Anyone who is still holding VA shares from the float in 2003 at $2.25 per share should have their head read. In early 2005 a shareholder Chris Corrigan of Patricks was not happy with the direction of Virgin and mounted a takeover to become the largest shareholder with only 62% of the company. Branson would not budge and retained 25% ownership. In 2006 Toll purchased Patricks and attempted to sell the 62% holding. They could not find a buyer. If Branson and other minority shareholders owning 13% had sold to Corrigan of Patricks Virgin Australia would not be in the spiral dive they are today and could have been a more formidable competitor to Qantas . As it is Virgin does not meet the listing rules if it were to be listed on the ASX today.

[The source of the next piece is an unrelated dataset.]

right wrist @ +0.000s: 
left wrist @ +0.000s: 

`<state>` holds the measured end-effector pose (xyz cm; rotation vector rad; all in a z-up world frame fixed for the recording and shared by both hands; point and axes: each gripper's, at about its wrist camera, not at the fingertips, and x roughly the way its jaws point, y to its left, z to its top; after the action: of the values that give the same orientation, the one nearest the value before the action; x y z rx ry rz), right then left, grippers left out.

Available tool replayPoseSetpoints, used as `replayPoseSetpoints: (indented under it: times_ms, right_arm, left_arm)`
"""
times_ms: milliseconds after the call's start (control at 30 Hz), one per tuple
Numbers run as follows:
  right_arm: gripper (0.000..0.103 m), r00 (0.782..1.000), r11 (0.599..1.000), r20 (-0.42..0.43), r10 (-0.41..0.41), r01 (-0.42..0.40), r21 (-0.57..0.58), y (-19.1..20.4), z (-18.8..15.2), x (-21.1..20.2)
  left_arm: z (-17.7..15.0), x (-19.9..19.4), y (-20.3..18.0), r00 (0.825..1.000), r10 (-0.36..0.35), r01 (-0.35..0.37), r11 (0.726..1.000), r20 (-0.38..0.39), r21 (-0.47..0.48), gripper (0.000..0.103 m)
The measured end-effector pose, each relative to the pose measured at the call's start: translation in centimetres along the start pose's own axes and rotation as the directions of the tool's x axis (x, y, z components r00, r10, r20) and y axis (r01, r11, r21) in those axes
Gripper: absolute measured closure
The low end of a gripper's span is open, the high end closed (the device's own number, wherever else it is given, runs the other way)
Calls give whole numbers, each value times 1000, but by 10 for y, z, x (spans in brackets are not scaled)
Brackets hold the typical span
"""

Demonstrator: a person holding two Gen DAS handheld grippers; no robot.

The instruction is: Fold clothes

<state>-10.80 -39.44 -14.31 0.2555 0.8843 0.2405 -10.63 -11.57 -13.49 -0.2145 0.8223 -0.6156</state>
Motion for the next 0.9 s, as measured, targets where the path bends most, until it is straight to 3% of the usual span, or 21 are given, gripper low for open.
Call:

Very good post. After Ansett collapsed and Virgin Blue floated itself on the stock exchange Branson made a whopping $960m in total. Not bad for someone who ‘wanted to save the Australian public from the horrible duopoly of QF and AN’. Then, after he sold his majority stake he still pocketed $50k per year per aircraft tail for VB using the Virgin logo. That’s why they changed the design and name eventually. Of course he kept a couple of percent invested ‘to show he had faith in the airline’. What a crock. The second biggest winner from the float was Rob Sherrard who pocketed close to $100m once he sold his shares. Not bad for the former bankrupt from Sherrard Aviation. Godfrey waited too long and as the share price dropped he only made around $60m. Godfreys other mates like Bruce Highfield (head of HR) and some others also made several million from the float. The whole concept was to make a select handful of people very very rich while the rest of the workforce earned ****e money because they were blindly following the pied piper Branson who is nothing more than a cluey marketer. They did a good con job, I know of several pilots who borrowed between $50k to $100k and purchased at the list price because they were convinced the airline would be a great investment and provide a robust return. Hmmmm, didn’t quite work out that way unless you were ‘gifted’ all of your shares for free such as what happened with Branson, Sherrard, Godfrey and ‘mates’. Staff were none the wiser, some even still none the wiser today, dedicating their waking moments to working for an airline which paid them peanuts and treated them with contempt behind the scenes. The place was, is and always will be an act of smoke and mirrors. The ultimate glitter coated turd.